# Stored records
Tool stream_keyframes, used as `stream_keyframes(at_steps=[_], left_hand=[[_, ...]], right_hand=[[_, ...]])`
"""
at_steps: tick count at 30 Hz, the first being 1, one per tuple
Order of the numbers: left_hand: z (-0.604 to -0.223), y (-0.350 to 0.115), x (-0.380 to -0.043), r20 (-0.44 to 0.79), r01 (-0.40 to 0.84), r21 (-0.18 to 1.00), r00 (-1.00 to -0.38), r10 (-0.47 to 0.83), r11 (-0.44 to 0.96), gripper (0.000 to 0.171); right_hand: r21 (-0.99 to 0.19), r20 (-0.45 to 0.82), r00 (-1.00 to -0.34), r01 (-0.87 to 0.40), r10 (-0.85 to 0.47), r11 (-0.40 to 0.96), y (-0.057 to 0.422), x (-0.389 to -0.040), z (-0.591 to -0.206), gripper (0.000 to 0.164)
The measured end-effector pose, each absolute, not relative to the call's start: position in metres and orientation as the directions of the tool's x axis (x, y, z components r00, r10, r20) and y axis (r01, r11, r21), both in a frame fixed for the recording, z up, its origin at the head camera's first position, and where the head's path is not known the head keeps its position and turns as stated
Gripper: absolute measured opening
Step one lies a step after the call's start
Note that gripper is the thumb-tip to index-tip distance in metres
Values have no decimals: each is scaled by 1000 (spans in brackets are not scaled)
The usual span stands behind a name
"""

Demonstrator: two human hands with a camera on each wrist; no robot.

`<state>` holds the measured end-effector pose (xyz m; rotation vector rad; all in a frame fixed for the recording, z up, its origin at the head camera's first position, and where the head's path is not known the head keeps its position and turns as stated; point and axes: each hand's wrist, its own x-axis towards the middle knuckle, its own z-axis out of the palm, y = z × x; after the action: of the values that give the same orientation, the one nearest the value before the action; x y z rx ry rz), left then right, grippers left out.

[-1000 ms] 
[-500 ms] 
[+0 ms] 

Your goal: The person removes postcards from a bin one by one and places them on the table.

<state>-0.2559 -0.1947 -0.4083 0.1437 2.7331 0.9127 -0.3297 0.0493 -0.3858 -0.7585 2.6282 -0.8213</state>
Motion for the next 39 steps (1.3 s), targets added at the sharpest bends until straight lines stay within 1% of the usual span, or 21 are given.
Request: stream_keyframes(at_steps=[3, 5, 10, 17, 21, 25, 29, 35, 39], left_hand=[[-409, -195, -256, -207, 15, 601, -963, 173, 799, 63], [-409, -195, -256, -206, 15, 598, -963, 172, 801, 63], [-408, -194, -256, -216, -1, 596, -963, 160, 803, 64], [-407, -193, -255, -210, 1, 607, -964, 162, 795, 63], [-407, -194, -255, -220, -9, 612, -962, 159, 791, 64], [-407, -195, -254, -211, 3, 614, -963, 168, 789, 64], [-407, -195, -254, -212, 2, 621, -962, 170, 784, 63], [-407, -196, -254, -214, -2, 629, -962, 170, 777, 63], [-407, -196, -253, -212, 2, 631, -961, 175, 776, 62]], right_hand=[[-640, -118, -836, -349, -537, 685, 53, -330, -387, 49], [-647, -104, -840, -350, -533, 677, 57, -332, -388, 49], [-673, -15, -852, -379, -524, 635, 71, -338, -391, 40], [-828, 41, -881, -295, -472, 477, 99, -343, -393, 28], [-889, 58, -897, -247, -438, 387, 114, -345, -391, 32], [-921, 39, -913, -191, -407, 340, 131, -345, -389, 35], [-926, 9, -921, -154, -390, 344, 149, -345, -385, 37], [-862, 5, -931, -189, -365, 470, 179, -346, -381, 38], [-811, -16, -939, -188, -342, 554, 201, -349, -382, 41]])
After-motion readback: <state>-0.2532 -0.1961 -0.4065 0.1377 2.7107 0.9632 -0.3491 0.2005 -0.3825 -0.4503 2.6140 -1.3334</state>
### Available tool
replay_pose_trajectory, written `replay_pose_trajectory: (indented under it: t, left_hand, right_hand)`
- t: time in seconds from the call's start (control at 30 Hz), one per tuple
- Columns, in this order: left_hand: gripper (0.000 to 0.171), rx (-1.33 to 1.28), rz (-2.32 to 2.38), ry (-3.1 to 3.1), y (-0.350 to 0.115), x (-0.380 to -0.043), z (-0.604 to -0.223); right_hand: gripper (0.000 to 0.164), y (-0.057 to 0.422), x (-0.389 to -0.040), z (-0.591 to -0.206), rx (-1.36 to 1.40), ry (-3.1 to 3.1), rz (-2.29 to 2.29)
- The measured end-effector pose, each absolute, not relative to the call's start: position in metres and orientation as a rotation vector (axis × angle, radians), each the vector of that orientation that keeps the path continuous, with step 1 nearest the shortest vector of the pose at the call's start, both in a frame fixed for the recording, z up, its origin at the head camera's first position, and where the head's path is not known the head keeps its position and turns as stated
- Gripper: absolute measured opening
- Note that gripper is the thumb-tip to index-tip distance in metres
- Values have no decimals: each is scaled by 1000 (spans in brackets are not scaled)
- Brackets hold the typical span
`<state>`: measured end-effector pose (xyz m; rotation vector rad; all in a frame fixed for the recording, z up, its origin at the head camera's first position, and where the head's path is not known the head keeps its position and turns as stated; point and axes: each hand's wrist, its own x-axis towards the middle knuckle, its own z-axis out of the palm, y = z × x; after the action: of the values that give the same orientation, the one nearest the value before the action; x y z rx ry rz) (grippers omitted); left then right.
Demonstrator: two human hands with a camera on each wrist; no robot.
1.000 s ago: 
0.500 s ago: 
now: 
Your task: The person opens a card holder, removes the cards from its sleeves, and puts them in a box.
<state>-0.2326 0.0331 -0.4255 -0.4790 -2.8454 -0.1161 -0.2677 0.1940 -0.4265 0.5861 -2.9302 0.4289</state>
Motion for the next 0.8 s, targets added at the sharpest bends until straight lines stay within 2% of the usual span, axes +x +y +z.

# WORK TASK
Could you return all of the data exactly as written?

# WRITTEN ANSWER
Tool stream_keyframes, used as `stream_keyframes(at_steps=[_], left_hand=[[_, ...]], right_hand=[[_, ...]])`
"""
at_steps: tick count at 30 Hz, the first being 1, one per tuple
Order of the numbers: left_hand: z (-0.604 to -0.223), y (-0.350 to 0.115), x (-0.380 to -0.043), r20 (-0.44 to 0.79), r01 (-0.40 to 0.84), r21 (-0.18 to 1.00), r00 (-1.00 to -0.38), r10 (-0.47 to 0.83), r11 (-0.44 to 0.96), gripper (0.000 to 0.171); right_hand: r21 (-0.99 to 0.19), r20 (-0.45 to 0.82), r00 (-1.00 to -0.34), r01 (-0.87 to 0.40), r10 (-0.85 to 0.47), r11 (-0.40 to 0.96), y (-0.057 to 0.422), x (-0.389 to -0.040), z (-0.591 to -0.206), gripper (0.000 to 0.164)
The measured end-effector pose, each absolute, not relative to the call's start: position in metres and orientation as the directions of the tool's x axis (x, y, z components r00, r10, r20) and y axis (r01, r11, r21), both in a frame fixed for the recording, z up, its origin at the head camera's first position, and where the head's path is not known the head keeps its position and turns as stated
Gripper: absolute measured opening
Step one lies a step after the call's start
Note that gripper is the thumb-tip to index-tip distance in metres
Values have no decimals: each is scaled by 1000 (spans in brackets are not scaled)
The usual span stands behind a name
"""

Demonstrator: two human hands with a camera on each wrist; no robot.

`<state>` holds the measured end-effector pose (xyz m; rotation vector rad; all in a frame fixed for the recording, z up, its origin at the head camera's first position, and where the head's path is not known the head keeps its position and turns as stated; point and axes: each hand's wrist, its own x-axis towards the middle knuckle, its own z-axis out of the palm, y = z × x; after the action: of the values that give the same orientation, the one nearest the value before the action; x y z rx ry rz), left then right, grippers left out.

[-1000 ms] 
[-500 ms] 
[+0 ms] 

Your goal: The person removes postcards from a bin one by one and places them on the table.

<state>-0.2559 -0.1947 -0.4083 0.1437 2.7331 0.9127 -0.3297 0.0493 -0.3858 -0.7585 2.6282 -0.8213</state>
Motion for the next 39 steps (1.3 s), targets added at the sharpest bends until straight lines stay within 1% of the usual span, or 21 are given.
Request: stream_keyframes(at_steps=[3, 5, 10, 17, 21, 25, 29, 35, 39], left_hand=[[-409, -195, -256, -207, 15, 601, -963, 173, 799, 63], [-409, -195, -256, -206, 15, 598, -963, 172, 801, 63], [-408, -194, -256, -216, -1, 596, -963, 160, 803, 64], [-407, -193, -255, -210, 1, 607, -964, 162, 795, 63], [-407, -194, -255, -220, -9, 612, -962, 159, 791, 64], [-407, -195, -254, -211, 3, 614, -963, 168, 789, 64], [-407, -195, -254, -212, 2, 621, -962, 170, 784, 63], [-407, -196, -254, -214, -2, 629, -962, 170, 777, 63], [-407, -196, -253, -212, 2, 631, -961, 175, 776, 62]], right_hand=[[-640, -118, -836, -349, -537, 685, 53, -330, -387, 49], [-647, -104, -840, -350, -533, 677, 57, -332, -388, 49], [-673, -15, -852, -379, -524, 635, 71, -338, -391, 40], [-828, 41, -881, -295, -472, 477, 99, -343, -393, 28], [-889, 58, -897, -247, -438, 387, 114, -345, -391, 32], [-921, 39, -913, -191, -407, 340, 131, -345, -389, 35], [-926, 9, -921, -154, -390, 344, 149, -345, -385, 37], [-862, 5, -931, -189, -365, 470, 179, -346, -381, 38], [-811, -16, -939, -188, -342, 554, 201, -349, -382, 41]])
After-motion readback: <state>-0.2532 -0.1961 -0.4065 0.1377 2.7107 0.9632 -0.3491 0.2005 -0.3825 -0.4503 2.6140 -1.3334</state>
### Available tool
replay_pose_trajectory, written `replay_pose_trajectory: (indented under it: t, left_hand, right_hand)`
- t: time in seconds from the call's start (control at 30 Hz), one per tuple
- Columns, in this order: left_hand: gripper (0.000 to 0.171), rx (-1.33 to 1.28), rz (-2.32 to 2.38), ry (-3.1 to 3.1), y (-0.350 to 0.115), x (-0.380 to -0.043), z (-0.604 to -0.223); right_hand: gripper (0.000 to 0.164), y (-0.057 to 0.422), x (-0.389 to -0.040), z (-0.591 to -0.206), rx (-1.36 to 1.40), ry (-3.1 to 3.1), rz (-2.29 to 2.29)
- The measured end-effector pose, each absolute, not relative to the call's start: position in metres and orientation as a rotation vector (axis × angle, radians), each the vector of that orientation that keeps the path continuous, with step 1 nearest the shortest vector of the pose at the call's start, both in a frame fixed for the recording, z up, its origin at the head camera's first position, and where the head's path is not known the head keeps its position and turns as stated
- Gripper: absolute measured opening
- Note that gripper is the thumb-tip to index-tip distance in metres
- Values have no decimals: each is scaled by 1000 (spans in brackets are not scaled)
- Brackets hold the typical span
`<state>`: measured end-effector pose (xyz m; rotation vector rad; all in a frame fixed for the recording, z up, its origin at the head camera's first position, and where the head's path is not known the head keeps its position and turns as stated; point and axes: each hand's wrist, its own x-axis towards the middle knuckle, its own z-axis out of the palm, y = z × x; after the action: of the values that give the same orientation, the one nearest the value before the action; x y z rx ry rz) (grippers omitted); left then right.
Demonstrator: two human hands with a camera on each wrist; no robot.
1.000 s ago: 
0.500 s ago: 
now: 
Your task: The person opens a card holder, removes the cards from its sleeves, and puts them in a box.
<state>-0.2326 0.0331 -0.4255 -0.4790 -2.8454 -0.1161 -0.2677 0.1940 -0.4265 0.5861 -2.9302 0.4289</state>
Motion for the next 0.8 s, targets added at the sharpest bends until straight lines stay within 2% of the usual span, axes +x +y +z.

The response has been given in full.